Written by Stacey Shortall


When we talk about prisons in New Zealand, the conversation often focuses on punishment. Less often do we talk about what happens to the children of people behind bars.

 

Right now, hundreds of Kiwi kids are growing up with a mother in prison. Research tells us these children are more likely to struggle at school, more likely to experience trauma, and more likely to end up in prison themselves. That cycle of harm is intergenerational. If we are serious about breaking it, then we need to think differently about what happens inside our prisons.

 

This isn’t about excusing crime. People who break the law must be held accountable. But accountability and rehabilitation can, and should, go hand in hand.

 

That’s why I founded the Mothers Project nearly a decade ago. Every month, volunteer lawyers visit prisons to meet with mothers, helping them understand their legal rights as parents and stay connected with their children. Other volunteers visit monthly to help mothers record stories that their children can listen to from outside prison. Those voices cut through the prison walls, reminding mothers why change matters.

 

I’ll never forget the mother who said: “Reading a story out loud for daughter to hear reminded me I’m still her mum. It gave me hope.”

 

These are small things. But small things matter. They matter because children need to feel loved, and connected, even when their mum is locked away. They matter because a mother who is focused on her child is more motivated to turn her life around. And they matter because, when we keep families connected, we reduce the risk of reoffending and the chances of another child ending up in prison in the future.

 

We cannot ignore the fact that Māori are disproportionately represented in our prisons. That means Māori children are disproportionately carrying the burden of imprisonment. Supporting mothers to stay connected to their tamariki is one small but important step towards addressing that inequity.

 

Some will say prisons are for punishment, not parenting. But here’s the reality: the majority of women in prison will return to their families and our communities. The question is: in what state?
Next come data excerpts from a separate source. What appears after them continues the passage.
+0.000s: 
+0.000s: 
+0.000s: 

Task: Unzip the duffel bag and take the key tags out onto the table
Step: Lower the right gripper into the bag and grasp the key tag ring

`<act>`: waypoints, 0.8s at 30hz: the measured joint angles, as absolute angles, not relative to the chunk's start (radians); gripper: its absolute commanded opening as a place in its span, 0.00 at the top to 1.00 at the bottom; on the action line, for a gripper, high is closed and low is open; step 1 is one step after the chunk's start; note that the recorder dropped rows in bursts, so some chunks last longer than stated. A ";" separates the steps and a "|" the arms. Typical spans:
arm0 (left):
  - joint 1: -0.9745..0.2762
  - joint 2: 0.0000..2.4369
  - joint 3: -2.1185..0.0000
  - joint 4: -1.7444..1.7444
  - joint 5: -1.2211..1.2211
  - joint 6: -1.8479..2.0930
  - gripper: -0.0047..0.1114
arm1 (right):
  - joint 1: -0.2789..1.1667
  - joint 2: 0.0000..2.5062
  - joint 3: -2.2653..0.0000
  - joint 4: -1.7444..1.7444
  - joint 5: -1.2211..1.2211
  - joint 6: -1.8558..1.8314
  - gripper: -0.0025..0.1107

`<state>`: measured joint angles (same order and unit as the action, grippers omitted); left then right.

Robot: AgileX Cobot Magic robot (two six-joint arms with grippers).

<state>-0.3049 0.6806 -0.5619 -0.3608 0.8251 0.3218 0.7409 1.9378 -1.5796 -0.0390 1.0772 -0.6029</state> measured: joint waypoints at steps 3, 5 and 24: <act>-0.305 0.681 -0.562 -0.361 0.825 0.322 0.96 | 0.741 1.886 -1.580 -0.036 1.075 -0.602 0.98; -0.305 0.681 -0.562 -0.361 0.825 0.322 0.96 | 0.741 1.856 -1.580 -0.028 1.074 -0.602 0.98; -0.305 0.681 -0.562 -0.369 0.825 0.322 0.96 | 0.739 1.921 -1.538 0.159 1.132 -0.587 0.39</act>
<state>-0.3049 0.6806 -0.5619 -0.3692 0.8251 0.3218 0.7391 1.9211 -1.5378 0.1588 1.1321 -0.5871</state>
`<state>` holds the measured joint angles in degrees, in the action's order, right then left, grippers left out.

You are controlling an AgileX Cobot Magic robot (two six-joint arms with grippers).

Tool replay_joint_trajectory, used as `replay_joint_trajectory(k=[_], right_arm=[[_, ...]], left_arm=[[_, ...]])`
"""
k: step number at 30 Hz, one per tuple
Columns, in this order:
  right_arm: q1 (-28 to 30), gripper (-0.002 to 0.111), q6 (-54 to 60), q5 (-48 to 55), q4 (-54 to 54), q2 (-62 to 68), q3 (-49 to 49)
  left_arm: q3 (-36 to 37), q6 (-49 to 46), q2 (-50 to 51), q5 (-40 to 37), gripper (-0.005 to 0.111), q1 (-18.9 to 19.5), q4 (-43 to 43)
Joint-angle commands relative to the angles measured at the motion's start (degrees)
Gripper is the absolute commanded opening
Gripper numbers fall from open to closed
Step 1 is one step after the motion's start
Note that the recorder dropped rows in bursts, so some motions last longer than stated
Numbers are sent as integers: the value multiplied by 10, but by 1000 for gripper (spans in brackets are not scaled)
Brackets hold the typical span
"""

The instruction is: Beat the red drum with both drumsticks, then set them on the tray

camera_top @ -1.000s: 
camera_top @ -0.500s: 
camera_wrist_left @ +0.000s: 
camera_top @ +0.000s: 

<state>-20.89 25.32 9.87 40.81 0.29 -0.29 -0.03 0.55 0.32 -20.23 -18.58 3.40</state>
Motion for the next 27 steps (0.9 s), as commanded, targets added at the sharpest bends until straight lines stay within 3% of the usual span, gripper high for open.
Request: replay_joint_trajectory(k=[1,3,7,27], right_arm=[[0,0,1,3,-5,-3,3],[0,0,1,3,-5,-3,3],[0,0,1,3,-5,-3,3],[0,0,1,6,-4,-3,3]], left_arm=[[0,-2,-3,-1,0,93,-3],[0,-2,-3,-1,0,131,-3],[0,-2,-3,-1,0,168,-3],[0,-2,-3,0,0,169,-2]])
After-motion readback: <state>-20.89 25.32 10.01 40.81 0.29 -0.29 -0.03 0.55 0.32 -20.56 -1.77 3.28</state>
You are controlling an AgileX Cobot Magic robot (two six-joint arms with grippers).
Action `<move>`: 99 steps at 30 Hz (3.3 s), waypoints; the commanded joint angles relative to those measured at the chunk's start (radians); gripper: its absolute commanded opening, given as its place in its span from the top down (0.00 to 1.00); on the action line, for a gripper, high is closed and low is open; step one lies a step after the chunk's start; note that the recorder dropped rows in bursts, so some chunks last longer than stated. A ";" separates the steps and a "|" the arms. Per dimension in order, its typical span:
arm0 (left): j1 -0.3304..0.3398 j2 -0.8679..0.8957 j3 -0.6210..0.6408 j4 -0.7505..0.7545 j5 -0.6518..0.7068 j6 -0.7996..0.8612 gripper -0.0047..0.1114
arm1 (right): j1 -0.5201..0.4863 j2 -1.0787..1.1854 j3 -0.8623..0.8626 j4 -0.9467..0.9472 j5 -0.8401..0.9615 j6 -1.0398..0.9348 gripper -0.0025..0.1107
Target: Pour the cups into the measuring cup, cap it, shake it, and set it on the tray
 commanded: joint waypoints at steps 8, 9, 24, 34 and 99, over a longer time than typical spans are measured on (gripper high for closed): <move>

Do we want them released broken, disconnected, and more likely to reoffend? Or do we want them to come home with stronger family bonds, a reason to be crime-free, and hope for the future?

 

Helping mothers in prison is not soft on crime. It is smart on crime. It reduces harm, saves taxpayer money and, most importantly, gives children a better chance. This is because prisons don’t just hold people who commit crimes. They cast a long shadow over the families left behind. If we are serious about creating a safer New Zealand, we cannot afford to leave the children of imprisoned mothers in the dark.